Problem description:
Copy the entries below in full, keeping them exactly as they are.

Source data
++++++++++++++++++++
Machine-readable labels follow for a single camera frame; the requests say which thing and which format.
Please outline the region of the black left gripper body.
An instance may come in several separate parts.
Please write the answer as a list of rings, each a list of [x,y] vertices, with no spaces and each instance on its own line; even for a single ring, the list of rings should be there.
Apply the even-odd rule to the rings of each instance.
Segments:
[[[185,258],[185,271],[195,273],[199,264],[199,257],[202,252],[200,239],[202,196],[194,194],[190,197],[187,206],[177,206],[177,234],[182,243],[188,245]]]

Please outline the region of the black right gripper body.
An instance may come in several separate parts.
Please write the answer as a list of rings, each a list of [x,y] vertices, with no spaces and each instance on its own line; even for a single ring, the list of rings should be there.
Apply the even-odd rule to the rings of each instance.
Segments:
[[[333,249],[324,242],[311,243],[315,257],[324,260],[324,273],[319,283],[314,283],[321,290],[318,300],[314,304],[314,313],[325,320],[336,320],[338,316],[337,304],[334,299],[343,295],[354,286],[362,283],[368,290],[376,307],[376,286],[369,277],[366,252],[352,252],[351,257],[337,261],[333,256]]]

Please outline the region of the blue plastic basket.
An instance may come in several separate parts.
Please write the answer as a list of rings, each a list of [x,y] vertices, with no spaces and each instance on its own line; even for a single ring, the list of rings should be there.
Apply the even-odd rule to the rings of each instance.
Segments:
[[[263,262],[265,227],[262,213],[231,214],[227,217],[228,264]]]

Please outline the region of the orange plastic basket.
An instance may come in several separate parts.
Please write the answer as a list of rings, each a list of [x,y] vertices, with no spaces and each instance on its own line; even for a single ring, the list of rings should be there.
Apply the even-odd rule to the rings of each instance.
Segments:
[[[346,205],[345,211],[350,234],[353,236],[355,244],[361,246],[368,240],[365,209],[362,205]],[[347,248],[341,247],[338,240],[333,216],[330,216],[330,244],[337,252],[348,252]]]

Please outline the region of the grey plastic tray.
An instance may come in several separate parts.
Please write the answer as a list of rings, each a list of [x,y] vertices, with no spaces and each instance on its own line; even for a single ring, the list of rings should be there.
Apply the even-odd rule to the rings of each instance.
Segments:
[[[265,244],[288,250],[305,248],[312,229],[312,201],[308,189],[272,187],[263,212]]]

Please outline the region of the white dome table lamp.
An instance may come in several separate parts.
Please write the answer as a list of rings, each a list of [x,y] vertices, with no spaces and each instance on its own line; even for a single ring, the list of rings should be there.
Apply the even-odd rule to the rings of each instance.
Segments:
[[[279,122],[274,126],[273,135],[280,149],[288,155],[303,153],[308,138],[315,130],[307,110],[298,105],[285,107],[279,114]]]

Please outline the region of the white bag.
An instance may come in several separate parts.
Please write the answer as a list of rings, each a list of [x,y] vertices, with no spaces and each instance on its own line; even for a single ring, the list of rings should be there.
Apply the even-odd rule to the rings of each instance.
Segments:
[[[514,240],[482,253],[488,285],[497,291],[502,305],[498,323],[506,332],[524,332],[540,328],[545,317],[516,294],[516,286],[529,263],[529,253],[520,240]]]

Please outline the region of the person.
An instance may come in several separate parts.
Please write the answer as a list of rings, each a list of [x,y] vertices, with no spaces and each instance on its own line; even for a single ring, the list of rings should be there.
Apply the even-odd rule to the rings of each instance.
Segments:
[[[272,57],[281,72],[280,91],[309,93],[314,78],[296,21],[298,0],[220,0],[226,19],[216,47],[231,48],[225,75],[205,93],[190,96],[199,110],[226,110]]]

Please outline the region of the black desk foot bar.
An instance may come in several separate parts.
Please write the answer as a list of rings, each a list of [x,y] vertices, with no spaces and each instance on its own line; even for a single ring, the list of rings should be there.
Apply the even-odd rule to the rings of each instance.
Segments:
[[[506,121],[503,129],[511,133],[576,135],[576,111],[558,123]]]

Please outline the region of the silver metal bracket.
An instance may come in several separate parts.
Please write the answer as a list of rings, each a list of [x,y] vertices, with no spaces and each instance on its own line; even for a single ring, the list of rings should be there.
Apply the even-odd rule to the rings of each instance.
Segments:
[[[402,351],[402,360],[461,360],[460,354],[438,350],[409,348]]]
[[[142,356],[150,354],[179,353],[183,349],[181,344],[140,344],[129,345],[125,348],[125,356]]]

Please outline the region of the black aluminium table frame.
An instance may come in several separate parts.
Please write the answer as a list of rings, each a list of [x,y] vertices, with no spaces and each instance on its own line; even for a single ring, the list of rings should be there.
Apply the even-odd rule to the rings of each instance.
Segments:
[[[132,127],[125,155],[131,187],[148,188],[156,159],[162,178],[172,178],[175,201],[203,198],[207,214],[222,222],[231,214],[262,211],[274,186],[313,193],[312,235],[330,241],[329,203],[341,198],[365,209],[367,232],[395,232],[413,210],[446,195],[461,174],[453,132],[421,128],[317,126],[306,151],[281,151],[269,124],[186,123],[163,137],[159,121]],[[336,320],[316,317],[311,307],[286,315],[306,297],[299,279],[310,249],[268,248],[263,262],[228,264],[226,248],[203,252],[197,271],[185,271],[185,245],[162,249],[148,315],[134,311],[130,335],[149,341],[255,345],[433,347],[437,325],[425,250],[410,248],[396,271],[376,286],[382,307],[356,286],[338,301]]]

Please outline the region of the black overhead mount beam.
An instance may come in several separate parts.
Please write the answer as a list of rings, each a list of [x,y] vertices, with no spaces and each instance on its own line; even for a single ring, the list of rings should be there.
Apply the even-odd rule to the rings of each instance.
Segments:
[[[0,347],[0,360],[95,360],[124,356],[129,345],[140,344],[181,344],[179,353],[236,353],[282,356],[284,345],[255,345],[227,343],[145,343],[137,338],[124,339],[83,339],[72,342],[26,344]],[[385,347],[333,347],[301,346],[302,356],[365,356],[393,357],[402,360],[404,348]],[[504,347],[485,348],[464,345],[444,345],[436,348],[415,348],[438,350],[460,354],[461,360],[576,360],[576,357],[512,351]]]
++++++++++++++++++++
Result:
Machine-readable labels follow for a single camera frame; the requests say which thing and which format.
Please outline the region of the black left gripper body.
An instance may come in several separate parts.
Please write the answer as a list of rings, each a list of [x,y] vertices, with no spaces and each instance on its own line; even for a single ring, the list of rings should be there.
Apply the even-odd rule to the rings of each instance.
Segments:
[[[185,258],[185,271],[195,273],[199,264],[199,257],[202,252],[200,239],[202,196],[194,194],[190,197],[187,206],[177,206],[177,234],[182,243],[188,245]]]

Please outline the region of the black right gripper body.
An instance may come in several separate parts.
Please write the answer as a list of rings, each a list of [x,y] vertices, with no spaces and each instance on its own line; even for a single ring, the list of rings should be there.
Apply the even-odd rule to the rings of each instance.
Segments:
[[[333,249],[324,242],[311,243],[315,257],[324,260],[324,273],[319,283],[314,283],[321,290],[318,300],[314,304],[314,313],[325,320],[336,320],[338,316],[337,304],[334,299],[343,295],[354,286],[362,283],[368,290],[376,307],[376,286],[369,277],[366,252],[352,252],[351,257],[337,261],[333,256]]]

Please outline the region of the blue plastic basket.
An instance may come in several separate parts.
Please write the answer as a list of rings, each a list of [x,y] vertices, with no spaces and each instance on its own line; even for a single ring, the list of rings should be there.
Apply the even-odd rule to the rings of each instance.
Segments:
[[[263,262],[265,227],[262,213],[231,214],[227,217],[228,264]]]

Please outline the region of the orange plastic basket.
An instance may come in several separate parts.
Please write the answer as a list of rings, each a list of [x,y] vertices, with no spaces and each instance on its own line; even for a single ring, the list of rings should be there.
Apply the even-odd rule to the rings of each instance.
Segments:
[[[346,205],[345,211],[350,234],[353,236],[355,244],[361,246],[368,240],[365,209],[362,205]],[[347,248],[341,247],[338,240],[333,216],[330,216],[330,244],[337,252],[348,252]]]

Please outline the region of the grey plastic tray.
An instance may come in several separate parts.
Please write the answer as a list of rings, each a list of [x,y] vertices, with no spaces and each instance on its own line; even for a single ring, the list of rings should be there.
Apply the even-odd rule to the rings of each instance.
Segments:
[[[265,244],[288,250],[305,248],[312,229],[312,201],[308,189],[272,187],[263,212]]]

Please outline the region of the white dome table lamp.
An instance may come in several separate parts.
Please write the answer as a list of rings, each a list of [x,y] vertices, with no spaces and each instance on its own line; even for a single ring, the list of rings should be there.
Apply the even-odd rule to the rings of each instance.
Segments:
[[[279,122],[274,126],[273,135],[280,149],[288,155],[303,153],[308,138],[315,130],[307,110],[298,105],[285,107],[279,114]]]

Please outline the region of the white bag.
An instance may come in several separate parts.
Please write the answer as a list of rings, each a list of [x,y] vertices, with no spaces and each instance on its own line; even for a single ring, the list of rings should be there.
Apply the even-odd rule to the rings of each instance.
Segments:
[[[514,240],[482,253],[488,285],[497,291],[502,305],[498,323],[506,332],[524,332],[540,328],[545,317],[516,294],[516,286],[529,263],[529,253],[520,240]]]

Please outline the region of the person.
An instance may come in several separate parts.
Please write the answer as a list of rings, each a list of [x,y] vertices, with no spaces and each instance on its own line; even for a single ring, the list of rings should be there.
Apply the even-odd rule to the rings of each instance.
Segments:
[[[272,57],[281,72],[280,91],[309,93],[314,78],[296,21],[298,0],[220,0],[226,19],[216,47],[231,48],[225,75],[205,93],[190,96],[199,110],[226,110]]]

Please outline the region of the black desk foot bar.
An instance may come in several separate parts.
Please write the answer as a list of rings, each a list of [x,y] vertices, with no spaces and each instance on its own line; even for a single ring, the list of rings should be there.
Apply the even-odd rule to the rings of each instance.
Segments:
[[[506,121],[503,129],[511,133],[576,135],[576,111],[558,123]]]

Please outline the region of the silver metal bracket.
An instance may come in several separate parts.
Please write the answer as a list of rings, each a list of [x,y] vertices, with no spaces and each instance on its own line; even for a single ring, the list of rings should be there.
Apply the even-odd rule to the rings of each instance.
Segments:
[[[402,351],[402,360],[461,360],[460,354],[438,350],[409,348]]]
[[[142,356],[150,354],[179,353],[183,349],[181,344],[140,344],[129,345],[125,348],[125,356]]]

Please outline the region of the black aluminium table frame.
An instance may come in several separate parts.
Please write the answer as a list of rings, each a list of [x,y] vertices, with no spaces and each instance on its own line; even for a single ring, the list of rings should be there.
Apply the even-odd rule to the rings of each instance.
Segments:
[[[132,127],[125,155],[131,187],[148,188],[156,159],[162,178],[172,178],[175,201],[203,198],[207,214],[222,222],[231,214],[262,211],[274,186],[313,193],[312,235],[330,241],[329,203],[341,198],[365,209],[367,232],[395,232],[413,210],[446,195],[461,174],[453,132],[421,128],[317,126],[306,151],[281,151],[269,124],[186,123],[163,137],[159,121]],[[336,320],[316,317],[311,307],[286,315],[306,297],[299,279],[310,249],[268,248],[263,262],[228,264],[226,248],[203,252],[197,271],[185,271],[185,245],[162,249],[148,315],[134,311],[130,335],[149,341],[255,345],[433,347],[437,325],[425,250],[410,248],[396,271],[376,286],[382,307],[356,286],[338,301]]]

Please outline the region of the black overhead mount beam.
An instance may come in several separate parts.
Please write the answer as a list of rings, each a list of [x,y] vertices, with no spaces and each instance on its own line; even for a single ring, the list of rings should be there.
Apply the even-odd rule to the rings of each instance.
Segments:
[[[0,347],[0,360],[95,360],[124,356],[129,345],[140,344],[181,344],[179,353],[236,353],[282,356],[284,345],[255,345],[227,343],[145,343],[137,338],[124,339],[83,339],[72,342],[26,344]],[[385,347],[333,347],[301,346],[302,356],[365,356],[393,357],[402,360],[404,348]],[[504,347],[485,348],[464,345],[444,345],[436,348],[415,348],[438,350],[460,354],[461,360],[576,360],[576,357],[512,351]]]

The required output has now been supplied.